> [WORK TASK]:
Would you show every line from the records that holds "camera"?

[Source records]
=-=-=-=-=

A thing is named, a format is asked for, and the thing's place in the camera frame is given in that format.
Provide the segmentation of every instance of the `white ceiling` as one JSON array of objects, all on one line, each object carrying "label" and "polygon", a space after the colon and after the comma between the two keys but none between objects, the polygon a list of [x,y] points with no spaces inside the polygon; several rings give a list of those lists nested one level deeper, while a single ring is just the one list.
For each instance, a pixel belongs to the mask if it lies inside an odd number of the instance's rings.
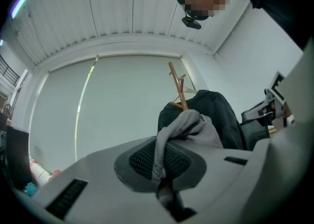
[{"label": "white ceiling", "polygon": [[66,47],[96,37],[151,33],[180,38],[215,52],[243,13],[247,0],[231,0],[225,11],[186,27],[176,0],[27,0],[8,30],[34,66]]}]

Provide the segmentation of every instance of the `wall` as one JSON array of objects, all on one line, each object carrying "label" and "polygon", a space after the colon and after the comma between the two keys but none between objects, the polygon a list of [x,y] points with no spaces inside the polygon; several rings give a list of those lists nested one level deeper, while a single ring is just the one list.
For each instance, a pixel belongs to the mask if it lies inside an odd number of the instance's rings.
[{"label": "wall", "polygon": [[13,88],[9,87],[2,78],[0,78],[0,92],[5,98],[7,98],[13,92]]},{"label": "wall", "polygon": [[301,55],[271,17],[250,4],[215,59],[236,90],[243,112],[263,100],[275,73],[287,76]]},{"label": "wall", "polygon": [[14,107],[11,124],[13,127],[29,133],[34,106],[47,77],[47,70],[27,75]]},{"label": "wall", "polygon": [[12,93],[12,96],[9,100],[9,103],[13,106],[14,105],[14,100],[16,98],[16,95],[17,95],[17,92],[19,90],[19,88],[23,85],[26,77],[27,77],[27,74],[28,74],[28,70],[25,69],[24,72],[22,73],[22,75],[20,76],[18,82],[16,83],[16,86],[15,86],[15,89],[14,89],[14,92]]},{"label": "wall", "polygon": [[187,50],[182,55],[182,62],[195,89],[220,92],[241,122],[242,107],[237,90],[213,56]]},{"label": "wall", "polygon": [[7,43],[4,41],[0,46],[0,54],[11,69],[21,76],[26,69],[26,66],[13,54]]}]

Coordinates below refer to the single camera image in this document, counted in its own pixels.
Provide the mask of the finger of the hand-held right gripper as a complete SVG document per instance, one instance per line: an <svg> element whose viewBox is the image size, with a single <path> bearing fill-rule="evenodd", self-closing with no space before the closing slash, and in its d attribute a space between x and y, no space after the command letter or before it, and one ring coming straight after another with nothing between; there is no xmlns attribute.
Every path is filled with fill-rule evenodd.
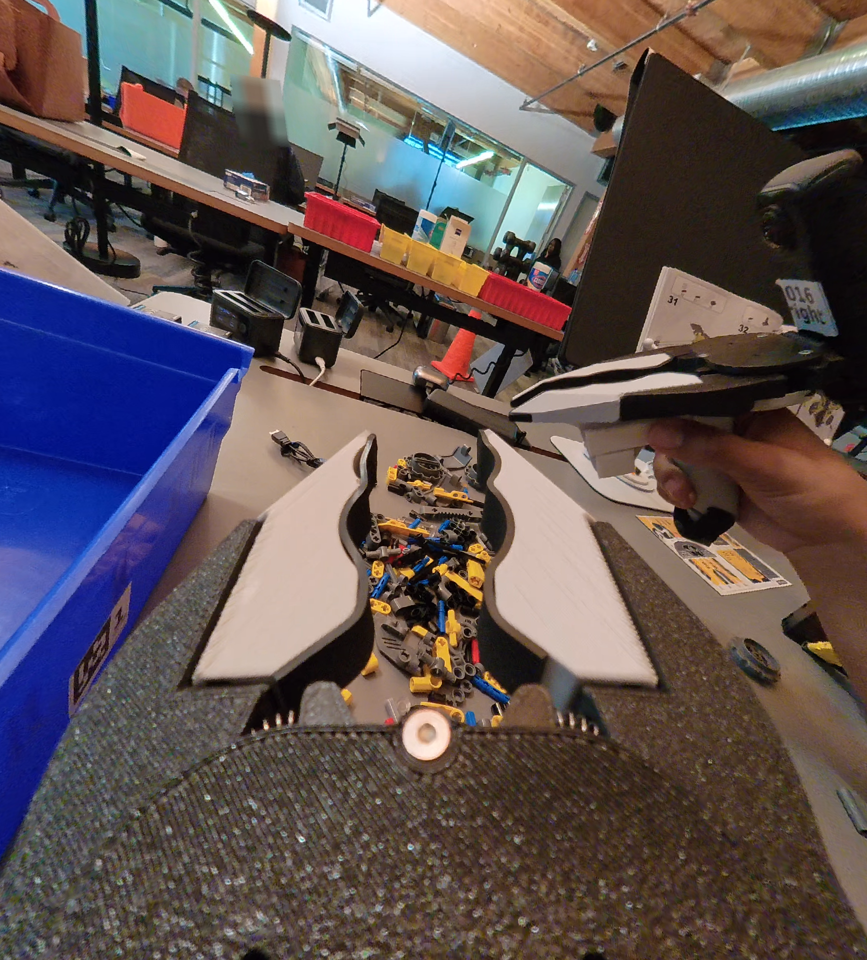
<svg viewBox="0 0 867 960"><path fill-rule="evenodd" d="M698 387L702 378L676 368L667 351L641 352L541 380L510 401L514 423L618 423L620 401L650 391Z"/></svg>
<svg viewBox="0 0 867 960"><path fill-rule="evenodd" d="M574 402L545 411L546 423L578 427L600 477L632 471L638 451L651 444L651 424L675 418L696 420L730 432L736 407L712 399L613 399L586 406Z"/></svg>

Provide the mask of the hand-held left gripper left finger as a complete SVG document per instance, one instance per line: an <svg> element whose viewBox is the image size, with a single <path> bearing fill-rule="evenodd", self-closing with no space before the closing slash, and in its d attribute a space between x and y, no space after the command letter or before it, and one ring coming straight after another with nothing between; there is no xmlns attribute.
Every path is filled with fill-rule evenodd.
<svg viewBox="0 0 867 960"><path fill-rule="evenodd" d="M367 565L377 439L364 431L275 501L192 669L195 686L348 686L372 654Z"/></svg>

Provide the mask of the pile of toy building parts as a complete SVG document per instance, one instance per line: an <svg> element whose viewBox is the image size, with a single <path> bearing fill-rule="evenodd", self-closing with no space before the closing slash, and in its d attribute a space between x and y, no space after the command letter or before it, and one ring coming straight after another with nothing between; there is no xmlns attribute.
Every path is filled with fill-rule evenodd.
<svg viewBox="0 0 867 960"><path fill-rule="evenodd" d="M359 553L368 574L374 653L394 690L386 723L434 708L454 724L498 728L510 694L484 663L482 627L494 562L471 446L408 453L380 474Z"/></svg>

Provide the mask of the person's right hand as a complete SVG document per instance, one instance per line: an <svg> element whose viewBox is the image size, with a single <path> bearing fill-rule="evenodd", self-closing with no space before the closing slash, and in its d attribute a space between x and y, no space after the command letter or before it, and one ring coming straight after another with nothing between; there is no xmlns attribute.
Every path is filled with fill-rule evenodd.
<svg viewBox="0 0 867 960"><path fill-rule="evenodd" d="M739 488L739 525L789 559L867 534L867 482L788 410L749 414L732 431L663 419L648 443L658 492L673 507L697 509L701 469L722 474Z"/></svg>

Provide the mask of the red plastic bin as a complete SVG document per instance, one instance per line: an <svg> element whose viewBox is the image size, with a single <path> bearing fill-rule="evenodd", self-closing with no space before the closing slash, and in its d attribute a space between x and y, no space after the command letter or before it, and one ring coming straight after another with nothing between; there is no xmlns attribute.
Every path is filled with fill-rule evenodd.
<svg viewBox="0 0 867 960"><path fill-rule="evenodd" d="M304 227L370 253L380 229L371 214L318 192L307 192Z"/></svg>
<svg viewBox="0 0 867 960"><path fill-rule="evenodd" d="M570 304L492 271L486 275L479 298L556 331L565 328L572 311Z"/></svg>

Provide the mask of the black power adapter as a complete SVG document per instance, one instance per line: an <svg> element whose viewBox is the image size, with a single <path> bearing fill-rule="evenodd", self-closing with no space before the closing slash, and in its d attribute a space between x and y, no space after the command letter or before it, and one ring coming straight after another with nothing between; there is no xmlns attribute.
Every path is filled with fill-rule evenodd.
<svg viewBox="0 0 867 960"><path fill-rule="evenodd" d="M490 429L515 447L527 447L527 434L506 414L496 413L470 403L447 390L431 390L422 403L422 415L471 435Z"/></svg>

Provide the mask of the orange traffic cone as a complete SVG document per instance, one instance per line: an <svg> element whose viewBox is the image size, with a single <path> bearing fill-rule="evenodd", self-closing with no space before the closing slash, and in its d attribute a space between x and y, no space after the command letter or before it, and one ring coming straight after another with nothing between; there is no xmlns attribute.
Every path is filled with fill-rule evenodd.
<svg viewBox="0 0 867 960"><path fill-rule="evenodd" d="M476 334L467 329L457 330L444 357L431 366L450 382L468 383L474 380L471 361Z"/></svg>

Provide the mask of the black dumbbell rack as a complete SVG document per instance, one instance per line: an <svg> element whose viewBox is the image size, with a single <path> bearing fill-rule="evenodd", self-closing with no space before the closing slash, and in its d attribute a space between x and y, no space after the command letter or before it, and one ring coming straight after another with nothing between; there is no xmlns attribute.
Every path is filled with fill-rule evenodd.
<svg viewBox="0 0 867 960"><path fill-rule="evenodd" d="M508 230L502 236L502 247L497 246L492 253L495 272L518 282L523 274L529 272L535 251L535 241L520 238Z"/></svg>

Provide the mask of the black divider panel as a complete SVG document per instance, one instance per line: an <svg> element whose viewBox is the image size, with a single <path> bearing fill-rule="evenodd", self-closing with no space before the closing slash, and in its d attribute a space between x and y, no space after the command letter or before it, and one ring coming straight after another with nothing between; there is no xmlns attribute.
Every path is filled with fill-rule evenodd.
<svg viewBox="0 0 867 960"><path fill-rule="evenodd" d="M782 312L783 267L758 197L813 159L662 54L644 54L561 361L582 368L635 353L664 267Z"/></svg>

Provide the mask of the blue plastic bin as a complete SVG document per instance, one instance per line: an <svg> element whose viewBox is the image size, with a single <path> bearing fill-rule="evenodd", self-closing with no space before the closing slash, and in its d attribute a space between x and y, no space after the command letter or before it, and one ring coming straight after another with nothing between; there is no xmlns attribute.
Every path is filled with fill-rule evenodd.
<svg viewBox="0 0 867 960"><path fill-rule="evenodd" d="M200 510L251 357L0 268L0 861Z"/></svg>

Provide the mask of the small black charger case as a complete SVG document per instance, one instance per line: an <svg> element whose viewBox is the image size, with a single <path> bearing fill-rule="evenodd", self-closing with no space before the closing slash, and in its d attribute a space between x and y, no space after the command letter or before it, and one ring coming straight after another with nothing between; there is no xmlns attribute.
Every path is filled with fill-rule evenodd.
<svg viewBox="0 0 867 960"><path fill-rule="evenodd" d="M299 363L324 369L334 366L342 340L356 334L364 314L361 300L349 291L342 295L335 315L301 306L294 330L294 351Z"/></svg>

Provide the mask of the tripod with device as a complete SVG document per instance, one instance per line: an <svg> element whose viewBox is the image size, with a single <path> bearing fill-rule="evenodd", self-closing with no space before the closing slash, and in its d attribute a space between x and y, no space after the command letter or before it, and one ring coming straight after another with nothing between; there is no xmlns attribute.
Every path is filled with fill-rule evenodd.
<svg viewBox="0 0 867 960"><path fill-rule="evenodd" d="M355 150L358 146L364 146L366 141L361 124L356 121L350 121L348 118L342 116L336 116L334 120L328 124L328 131L334 132L337 142L342 145L340 160L332 186L332 194L334 198L338 199L341 195L344 165L348 150Z"/></svg>

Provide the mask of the white plastic bag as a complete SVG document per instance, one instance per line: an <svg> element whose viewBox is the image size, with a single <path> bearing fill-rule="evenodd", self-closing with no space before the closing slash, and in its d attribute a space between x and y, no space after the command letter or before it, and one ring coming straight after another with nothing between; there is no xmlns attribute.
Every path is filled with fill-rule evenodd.
<svg viewBox="0 0 867 960"><path fill-rule="evenodd" d="M124 294L80 264L2 199L0 267L118 306L129 305Z"/></svg>

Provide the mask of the orange box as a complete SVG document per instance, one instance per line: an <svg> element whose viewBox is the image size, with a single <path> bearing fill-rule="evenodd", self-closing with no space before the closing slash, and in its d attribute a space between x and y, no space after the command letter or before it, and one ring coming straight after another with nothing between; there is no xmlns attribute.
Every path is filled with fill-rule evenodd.
<svg viewBox="0 0 867 960"><path fill-rule="evenodd" d="M141 84L134 82L122 82L119 94L118 116L125 129L179 152L187 104L167 102L146 92Z"/></svg>

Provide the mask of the brown paper bag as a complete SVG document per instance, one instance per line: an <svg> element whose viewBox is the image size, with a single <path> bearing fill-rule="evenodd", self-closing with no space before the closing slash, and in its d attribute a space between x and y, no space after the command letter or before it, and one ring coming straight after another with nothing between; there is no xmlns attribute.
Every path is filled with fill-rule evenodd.
<svg viewBox="0 0 867 960"><path fill-rule="evenodd" d="M86 113L87 61L80 34L50 2L0 1L0 103L75 122Z"/></svg>

=-=-=-=-=

> [RESPONSE AREA]:
A thing is named, a format is asked for, and the thing's place in the camera frame is given in that format.
Coordinates below refer to the single camera image in this document, counted in its own pixels.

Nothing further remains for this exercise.